Search the data for "plate" and copy every matching line.

## [THE RECORDS]
-----
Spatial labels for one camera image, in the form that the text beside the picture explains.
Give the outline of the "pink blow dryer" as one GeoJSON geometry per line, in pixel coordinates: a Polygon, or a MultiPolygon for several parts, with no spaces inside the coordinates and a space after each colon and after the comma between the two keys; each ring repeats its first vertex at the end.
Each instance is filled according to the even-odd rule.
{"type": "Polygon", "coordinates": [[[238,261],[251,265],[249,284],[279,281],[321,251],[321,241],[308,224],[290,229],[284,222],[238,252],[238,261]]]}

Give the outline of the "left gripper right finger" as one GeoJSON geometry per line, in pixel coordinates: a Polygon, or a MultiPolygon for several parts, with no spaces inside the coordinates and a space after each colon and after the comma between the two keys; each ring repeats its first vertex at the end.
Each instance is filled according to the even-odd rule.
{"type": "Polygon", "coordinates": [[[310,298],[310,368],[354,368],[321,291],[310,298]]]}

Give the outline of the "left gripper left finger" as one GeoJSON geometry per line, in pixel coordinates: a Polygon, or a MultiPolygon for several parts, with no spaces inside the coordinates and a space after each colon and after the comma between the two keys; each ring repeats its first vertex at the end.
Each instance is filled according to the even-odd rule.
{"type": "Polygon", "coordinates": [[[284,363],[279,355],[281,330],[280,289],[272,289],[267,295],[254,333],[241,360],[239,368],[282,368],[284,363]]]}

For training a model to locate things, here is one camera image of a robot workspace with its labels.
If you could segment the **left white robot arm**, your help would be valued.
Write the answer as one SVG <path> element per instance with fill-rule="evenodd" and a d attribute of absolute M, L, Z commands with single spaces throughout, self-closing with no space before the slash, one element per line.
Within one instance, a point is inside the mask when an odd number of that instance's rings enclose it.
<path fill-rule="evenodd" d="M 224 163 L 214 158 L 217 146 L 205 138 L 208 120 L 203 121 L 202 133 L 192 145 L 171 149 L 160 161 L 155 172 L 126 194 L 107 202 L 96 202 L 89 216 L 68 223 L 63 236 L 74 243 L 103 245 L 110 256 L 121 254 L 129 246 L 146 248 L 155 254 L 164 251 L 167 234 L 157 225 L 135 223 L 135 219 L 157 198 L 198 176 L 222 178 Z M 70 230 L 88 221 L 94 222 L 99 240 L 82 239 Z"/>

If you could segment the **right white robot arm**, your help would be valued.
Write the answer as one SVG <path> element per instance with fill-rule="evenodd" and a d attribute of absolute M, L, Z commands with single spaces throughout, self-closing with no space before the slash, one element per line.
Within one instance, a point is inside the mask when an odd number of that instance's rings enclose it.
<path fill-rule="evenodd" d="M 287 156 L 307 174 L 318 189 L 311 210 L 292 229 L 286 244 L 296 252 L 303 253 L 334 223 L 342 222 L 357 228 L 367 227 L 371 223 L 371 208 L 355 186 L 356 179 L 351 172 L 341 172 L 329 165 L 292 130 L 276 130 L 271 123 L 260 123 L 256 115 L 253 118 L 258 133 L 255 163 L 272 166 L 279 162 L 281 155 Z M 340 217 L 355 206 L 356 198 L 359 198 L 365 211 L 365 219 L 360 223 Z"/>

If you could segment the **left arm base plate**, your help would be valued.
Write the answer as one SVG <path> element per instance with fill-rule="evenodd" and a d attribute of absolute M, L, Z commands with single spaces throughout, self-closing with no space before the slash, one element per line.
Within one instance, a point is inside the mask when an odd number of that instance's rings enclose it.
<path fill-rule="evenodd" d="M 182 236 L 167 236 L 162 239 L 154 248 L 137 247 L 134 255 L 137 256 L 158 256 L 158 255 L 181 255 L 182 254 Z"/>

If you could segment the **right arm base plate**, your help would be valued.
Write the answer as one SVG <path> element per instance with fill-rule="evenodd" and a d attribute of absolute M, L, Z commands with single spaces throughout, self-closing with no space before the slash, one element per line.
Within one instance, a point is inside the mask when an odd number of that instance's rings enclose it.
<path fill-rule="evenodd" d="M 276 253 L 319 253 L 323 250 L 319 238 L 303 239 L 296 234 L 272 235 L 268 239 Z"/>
-----
## [SOLUTION FOR THIS EXERCISE]
If you could segment the **left arm base plate**, your help would be valued.
If you could segment the **right arm base plate**, your help would be valued.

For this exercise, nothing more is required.